L’Esercito dell’Islam smentisce l’esistenza di trattative per la liberazione del giornalista Johnston.

L’Esercito dell’Islam ha smentito l’esistenza di accordi con fazioni palestinesi per la liberazione di Alan Johnston, il giornalista britannico rapito nella Striscia di Gaza più di tre mesi fa.

La formazione che tiene sequestrato il giornalista della BBC ha definito "infondato" quanto riportato dai mezzi di stampa in questi giorni.

Il portavoce dell’Esercito dell’Islam ha dichiarato: “Smentiamo qualsiasi accordo con Hamas per liberare Alan Johnston. Ci sono molte trattative, le cose vanno avanti, ma non c’è nulla di vero rispetto a quanto detto in tv. Quando ci saranno novità, vi informeremo subito”.

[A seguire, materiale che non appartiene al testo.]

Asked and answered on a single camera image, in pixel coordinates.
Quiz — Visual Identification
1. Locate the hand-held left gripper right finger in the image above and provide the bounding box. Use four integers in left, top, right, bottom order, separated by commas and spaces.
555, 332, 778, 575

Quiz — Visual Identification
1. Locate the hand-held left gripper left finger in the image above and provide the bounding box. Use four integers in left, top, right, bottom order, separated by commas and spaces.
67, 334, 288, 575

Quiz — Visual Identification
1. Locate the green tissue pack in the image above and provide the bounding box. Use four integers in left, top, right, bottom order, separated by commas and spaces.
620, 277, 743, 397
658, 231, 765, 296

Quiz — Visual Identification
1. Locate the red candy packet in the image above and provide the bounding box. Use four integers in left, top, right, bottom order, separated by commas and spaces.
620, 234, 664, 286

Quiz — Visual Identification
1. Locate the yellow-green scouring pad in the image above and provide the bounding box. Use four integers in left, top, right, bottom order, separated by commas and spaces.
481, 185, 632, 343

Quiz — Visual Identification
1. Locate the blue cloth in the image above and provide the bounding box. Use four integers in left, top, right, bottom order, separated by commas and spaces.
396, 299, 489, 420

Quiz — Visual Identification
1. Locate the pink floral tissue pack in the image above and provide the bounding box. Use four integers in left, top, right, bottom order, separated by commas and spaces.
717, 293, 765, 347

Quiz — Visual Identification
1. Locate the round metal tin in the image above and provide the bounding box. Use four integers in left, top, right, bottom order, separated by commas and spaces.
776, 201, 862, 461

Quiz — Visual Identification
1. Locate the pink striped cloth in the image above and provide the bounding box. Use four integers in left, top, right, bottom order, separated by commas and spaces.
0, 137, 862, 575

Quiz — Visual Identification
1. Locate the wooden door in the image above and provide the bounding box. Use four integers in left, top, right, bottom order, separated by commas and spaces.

Il portavoce ha ripetuto che Johnston "non verrà liberato se non verranno rilasciati tutti i detenuti, soprattutto Abu Qutadah, in carcere in Gran Bretagna" e ha minacciato che il giornalisa verrà ucciso se non saranno accolte le loro richieste: “Nel caso non venissero soddisfatte le nostre richieste e se ci trovassimo in difficoltà, lo sgozzeremo per avvicinarci a Dio”.

Il portavoce, con il volto coperto, ha aggiunto che il suo gruppo è "sempre in contatto con Hamas, che da venerdì controlla la Striscia di Gaza, e che gli sforzi per la sua liberazione continuano".

Un portavoce del ministro degli esteri britannico ha dichiarato: “Lavoreremo con insistenza e forza per liberare Johnston. Accettiamo gli sforzi di tutti, in Palestina, per realizzare questo obiettivo”.